According to a research from Toronto University, it was discovered that men are more attracted to ladies with fair skin because of its association with innocence, purity, modesty, virginity, and goodness but based on my own local research, I think that's a lie.
Categorically, my Nigerian brothers fall in love with you not because you are tall, well mannered, humble, innocent, modest but majorly because of your "yellow" colour. They get attracted to you because you are light skinned and this makes you attractive. The most annoying part of it all is that you are been likened to a **MAMI WATER ** (mermaid) all because we are light skinned. Please who came up with the theory that mermaids are only light skinned?
I am a living testimony to this. I have met guys who are not ready to know the real me, but are only interested in the light skinned lady that I am. They don't want to know what an intelligent me is trying to offer, they are not ready to see the true emotions my heart is trying to pump out. All they care about is the glowing skin under the skirt and them wanting to have a taste. It makes it really hard to tell if a guy really loves you or not.
Another factor that pisses me off alot is when people conclude and finalise on the fact am an Igbo girl. I am not venting my anger because of the fact that I am mistakened for an Igbo girl but the fact that people keep poke nosing in matters that does not concern them. One of my horrible experience I had once happened when I was in a taxi on my way home back from school. I was the only lady in the taxi with three other guys. After some minutes into our journey, I noticed a strange look from the guys but I still kept calm even though I was becoming a bit scared.
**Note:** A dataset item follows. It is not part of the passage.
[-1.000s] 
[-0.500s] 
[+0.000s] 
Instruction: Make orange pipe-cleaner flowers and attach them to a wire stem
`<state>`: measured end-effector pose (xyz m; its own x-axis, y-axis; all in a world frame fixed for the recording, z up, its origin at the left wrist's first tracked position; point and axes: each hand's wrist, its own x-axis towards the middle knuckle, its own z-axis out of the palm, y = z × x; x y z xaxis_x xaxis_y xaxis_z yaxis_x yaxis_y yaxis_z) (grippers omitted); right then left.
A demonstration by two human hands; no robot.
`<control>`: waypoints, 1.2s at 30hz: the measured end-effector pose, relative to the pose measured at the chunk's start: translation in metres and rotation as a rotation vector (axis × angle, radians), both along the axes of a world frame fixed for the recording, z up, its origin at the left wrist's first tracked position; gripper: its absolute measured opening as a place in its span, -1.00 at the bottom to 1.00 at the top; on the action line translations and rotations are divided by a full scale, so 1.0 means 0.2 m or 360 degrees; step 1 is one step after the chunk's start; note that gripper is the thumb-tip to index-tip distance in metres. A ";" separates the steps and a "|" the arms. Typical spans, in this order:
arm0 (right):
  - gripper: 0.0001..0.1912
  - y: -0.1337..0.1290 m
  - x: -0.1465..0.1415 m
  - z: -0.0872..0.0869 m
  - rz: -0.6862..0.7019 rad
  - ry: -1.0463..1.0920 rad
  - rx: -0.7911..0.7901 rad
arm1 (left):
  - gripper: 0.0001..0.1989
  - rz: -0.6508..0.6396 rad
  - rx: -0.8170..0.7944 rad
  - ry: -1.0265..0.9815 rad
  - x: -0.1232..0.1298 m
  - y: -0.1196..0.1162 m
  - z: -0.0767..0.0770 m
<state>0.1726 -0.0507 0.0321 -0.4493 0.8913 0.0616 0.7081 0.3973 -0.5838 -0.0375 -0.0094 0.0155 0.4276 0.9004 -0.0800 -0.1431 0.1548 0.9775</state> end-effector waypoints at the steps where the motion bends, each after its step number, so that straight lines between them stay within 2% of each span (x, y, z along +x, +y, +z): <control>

Some while later, one of the three guys started insulting me in Yoruba saying "this girl is just fair but she won't be really fine in reality if she was dark" please were we in a fake life? and the other guy was like "don't mind the girl, she will be very rude and I am not surprised because that's how all Igbo girls behave. They made this foolish assumption without asking me any question or knowing the stuff am made up of. DO YOU WANT TO KNOW HOW I DEALT WITH THIS GUYS?
I kept quiet pretending I did not understand them at all, I let them say all they felt like without blinking and made them feel I was not a Yoruba girl. When i was about getting down from the taxi, I stared into their eyes and spoke to them with a thicker version of Yoruba telling them to learn how to bridle their tongues because not every human they see is a normal being. I also reminded them of the adage that says not all that glitters is gold and that they should not always be a judge of what they aren't sure of. I spitted on the floor and told them that they will see what will happen to them by the end of the day. Of course, it was an empty threat but they were shocked and scared. They were trying to apologise on their kneels but I left angrily and was feeling my self.
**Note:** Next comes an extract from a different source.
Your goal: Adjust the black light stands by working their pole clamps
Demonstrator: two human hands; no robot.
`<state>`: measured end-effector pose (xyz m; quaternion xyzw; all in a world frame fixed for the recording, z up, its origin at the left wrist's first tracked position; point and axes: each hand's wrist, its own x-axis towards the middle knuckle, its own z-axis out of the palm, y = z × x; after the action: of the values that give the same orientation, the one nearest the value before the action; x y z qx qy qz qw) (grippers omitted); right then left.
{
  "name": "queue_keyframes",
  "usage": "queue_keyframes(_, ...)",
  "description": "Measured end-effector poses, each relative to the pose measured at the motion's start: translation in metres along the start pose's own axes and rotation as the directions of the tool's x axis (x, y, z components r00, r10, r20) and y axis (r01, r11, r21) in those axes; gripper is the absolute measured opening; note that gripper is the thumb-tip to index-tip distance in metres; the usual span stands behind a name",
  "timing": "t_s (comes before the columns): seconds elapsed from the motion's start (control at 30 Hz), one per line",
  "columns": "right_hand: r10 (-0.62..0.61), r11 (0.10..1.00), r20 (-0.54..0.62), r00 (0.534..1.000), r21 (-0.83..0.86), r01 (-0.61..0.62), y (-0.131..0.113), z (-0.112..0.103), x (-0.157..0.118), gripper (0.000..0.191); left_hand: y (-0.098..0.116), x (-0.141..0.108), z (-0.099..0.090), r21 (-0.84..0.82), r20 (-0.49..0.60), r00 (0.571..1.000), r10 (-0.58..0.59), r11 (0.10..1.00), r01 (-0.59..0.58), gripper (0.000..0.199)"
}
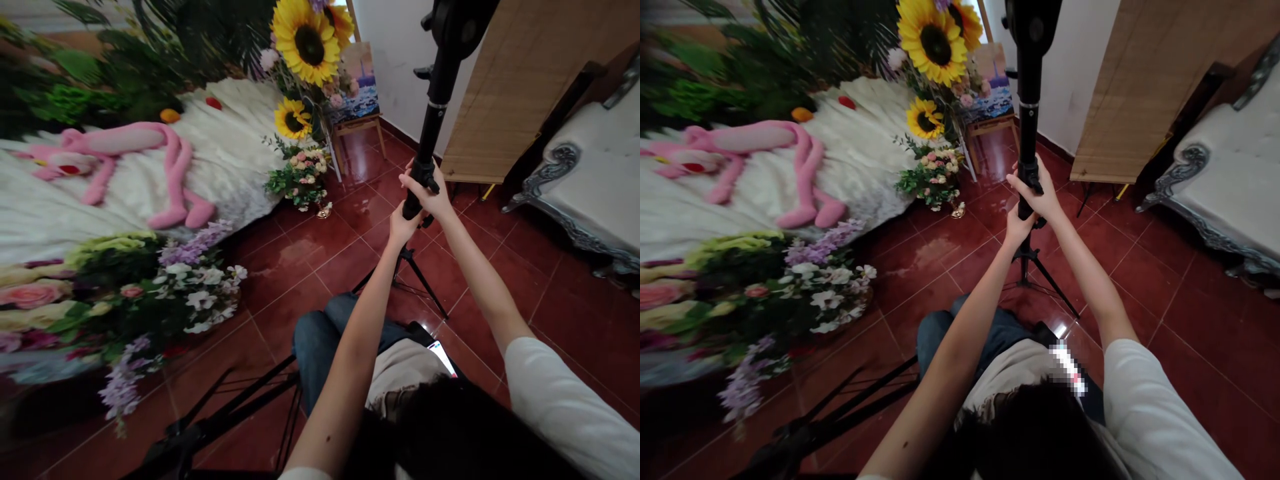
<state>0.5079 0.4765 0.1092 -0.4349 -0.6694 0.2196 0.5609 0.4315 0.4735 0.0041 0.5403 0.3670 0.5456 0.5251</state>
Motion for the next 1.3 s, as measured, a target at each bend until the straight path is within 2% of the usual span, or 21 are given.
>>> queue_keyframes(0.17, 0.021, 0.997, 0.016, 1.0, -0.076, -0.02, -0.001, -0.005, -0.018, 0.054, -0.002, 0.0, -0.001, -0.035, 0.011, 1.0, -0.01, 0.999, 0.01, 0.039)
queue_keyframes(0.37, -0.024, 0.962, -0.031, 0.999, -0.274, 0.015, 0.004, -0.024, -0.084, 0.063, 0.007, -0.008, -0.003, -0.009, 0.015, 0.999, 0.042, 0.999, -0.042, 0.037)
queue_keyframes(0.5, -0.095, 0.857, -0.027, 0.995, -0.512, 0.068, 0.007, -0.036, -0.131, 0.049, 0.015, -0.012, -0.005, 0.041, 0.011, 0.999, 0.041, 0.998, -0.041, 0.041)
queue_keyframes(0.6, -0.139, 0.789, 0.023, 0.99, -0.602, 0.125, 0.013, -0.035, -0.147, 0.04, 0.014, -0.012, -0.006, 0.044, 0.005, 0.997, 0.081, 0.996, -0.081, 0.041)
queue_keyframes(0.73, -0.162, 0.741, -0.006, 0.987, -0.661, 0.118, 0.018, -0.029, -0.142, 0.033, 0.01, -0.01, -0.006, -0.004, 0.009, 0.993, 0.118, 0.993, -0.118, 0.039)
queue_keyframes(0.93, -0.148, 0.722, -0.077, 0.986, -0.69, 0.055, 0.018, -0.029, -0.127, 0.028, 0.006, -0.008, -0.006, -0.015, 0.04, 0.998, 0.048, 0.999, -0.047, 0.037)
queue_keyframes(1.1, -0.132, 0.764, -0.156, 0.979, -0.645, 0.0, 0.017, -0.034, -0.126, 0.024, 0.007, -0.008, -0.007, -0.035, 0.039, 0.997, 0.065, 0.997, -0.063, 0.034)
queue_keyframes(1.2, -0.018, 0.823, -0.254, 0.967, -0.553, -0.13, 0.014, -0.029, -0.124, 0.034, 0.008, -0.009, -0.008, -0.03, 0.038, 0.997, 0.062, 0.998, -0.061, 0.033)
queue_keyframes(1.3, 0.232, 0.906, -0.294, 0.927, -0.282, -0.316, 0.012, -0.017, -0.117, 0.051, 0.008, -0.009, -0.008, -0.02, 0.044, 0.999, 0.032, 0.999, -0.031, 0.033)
I love the fact that I am a fair girl, I love the fact my complexion attract people but in reality I don't like it when people don't get close to me but make personal conclusions about me. I don't like it when they don't want to know the girl but are interested in the colour.
All i am asking is
GET TO KNOW ME, GET TO UNDERSTAND ME AND KNOW OF MY INNER BEAUTY. MY INNER BEAUTY INCLUDES MY INNOCENCE, PURITY, SOCIAL LIFE AND SO MANY GOOD THINGS IN ME and not just beneath the skirt.